-- WHAT TO DO --
Look through the entries below for the line that contains "Is there any left white robot", then set down that line and each one after it exactly, through the last.

Start of DATA RECORDS

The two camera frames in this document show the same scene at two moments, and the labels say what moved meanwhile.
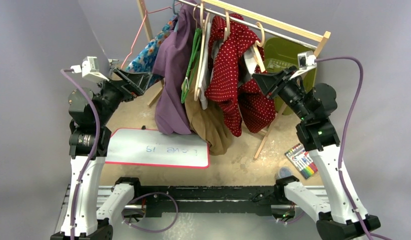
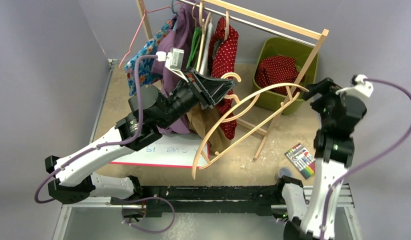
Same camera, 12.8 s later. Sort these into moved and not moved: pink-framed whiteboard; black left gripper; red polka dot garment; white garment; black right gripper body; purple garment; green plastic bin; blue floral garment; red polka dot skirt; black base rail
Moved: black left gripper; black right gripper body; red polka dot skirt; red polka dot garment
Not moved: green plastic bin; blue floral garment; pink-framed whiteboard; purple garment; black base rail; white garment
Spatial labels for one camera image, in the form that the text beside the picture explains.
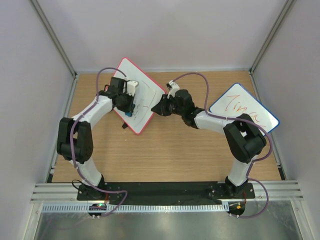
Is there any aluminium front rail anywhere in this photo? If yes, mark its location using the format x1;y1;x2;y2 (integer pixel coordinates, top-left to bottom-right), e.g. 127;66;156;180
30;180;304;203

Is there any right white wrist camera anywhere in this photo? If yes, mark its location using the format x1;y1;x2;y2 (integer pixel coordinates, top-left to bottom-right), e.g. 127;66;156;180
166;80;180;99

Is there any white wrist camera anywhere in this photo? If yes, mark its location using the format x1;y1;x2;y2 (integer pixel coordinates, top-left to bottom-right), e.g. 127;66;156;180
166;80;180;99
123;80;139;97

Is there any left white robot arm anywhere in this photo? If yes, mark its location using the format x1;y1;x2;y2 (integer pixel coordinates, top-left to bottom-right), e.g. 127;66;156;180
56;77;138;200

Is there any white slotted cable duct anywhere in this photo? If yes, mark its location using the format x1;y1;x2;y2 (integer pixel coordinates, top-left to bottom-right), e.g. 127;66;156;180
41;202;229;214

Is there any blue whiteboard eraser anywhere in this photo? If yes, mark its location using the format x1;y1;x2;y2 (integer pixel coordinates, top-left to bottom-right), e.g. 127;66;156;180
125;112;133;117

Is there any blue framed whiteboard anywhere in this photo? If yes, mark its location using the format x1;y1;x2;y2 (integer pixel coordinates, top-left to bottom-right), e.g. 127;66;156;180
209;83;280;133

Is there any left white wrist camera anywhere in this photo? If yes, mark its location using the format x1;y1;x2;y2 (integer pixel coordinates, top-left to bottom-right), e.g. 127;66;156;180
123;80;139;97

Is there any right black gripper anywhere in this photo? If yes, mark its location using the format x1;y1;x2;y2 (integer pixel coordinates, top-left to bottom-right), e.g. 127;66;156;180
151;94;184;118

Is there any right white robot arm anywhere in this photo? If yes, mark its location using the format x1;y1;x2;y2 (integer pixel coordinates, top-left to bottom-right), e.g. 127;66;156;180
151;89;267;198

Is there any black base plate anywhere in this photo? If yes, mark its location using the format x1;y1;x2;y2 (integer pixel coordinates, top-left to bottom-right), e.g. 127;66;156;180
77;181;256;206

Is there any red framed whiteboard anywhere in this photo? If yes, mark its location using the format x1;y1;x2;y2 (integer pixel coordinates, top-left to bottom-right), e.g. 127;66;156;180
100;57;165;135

End of DATA RECORDS

-- YOUR SOLUTION --
Is there any left white robot arm anywhere in this photo? If yes, mark its location using the format x1;y1;x2;y2 (integer pixel coordinates, top-left to bottom-right), e.g. 127;66;156;180
56;77;138;200

Is there any white slotted cable duct anywhere in this photo? If yes, mark its location using the format x1;y1;x2;y2 (integer pixel coordinates, top-left to bottom-right), e.g. 127;66;156;180
41;202;229;214

Is there any blue whiteboard eraser anywhere in this photo? If yes, mark its location using the format x1;y1;x2;y2 (integer pixel coordinates, top-left to bottom-right), e.g. 127;66;156;180
125;112;133;117

Is there any blue framed whiteboard anywhere in this photo? If yes, mark its location using the format x1;y1;x2;y2 (integer pixel coordinates, top-left to bottom-right), e.g. 127;66;156;180
209;83;280;133

Is there any left white wrist camera anywhere in this photo? If yes, mark its location using the format x1;y1;x2;y2 (integer pixel coordinates, top-left to bottom-right), e.g. 127;66;156;180
123;80;139;97

Is there any right black gripper anywhere in this photo? If yes, mark its location using the format x1;y1;x2;y2 (integer pixel coordinates, top-left to bottom-right), e.g. 127;66;156;180
151;94;184;118

Is there any right white robot arm anywhere in this photo? If yes, mark its location using the format x1;y1;x2;y2 (integer pixel coordinates, top-left to bottom-right), e.g. 127;66;156;180
151;89;267;198

Is there any black base plate anywhere in this photo? If yes, mark its location using the format x1;y1;x2;y2 (integer pixel coordinates, top-left to bottom-right), e.g. 127;66;156;180
77;181;256;206

Is there any red framed whiteboard anywhere in this photo? If yes, mark its location using the format x1;y1;x2;y2 (integer pixel coordinates, top-left to bottom-right), e.g. 127;66;156;180
100;57;165;135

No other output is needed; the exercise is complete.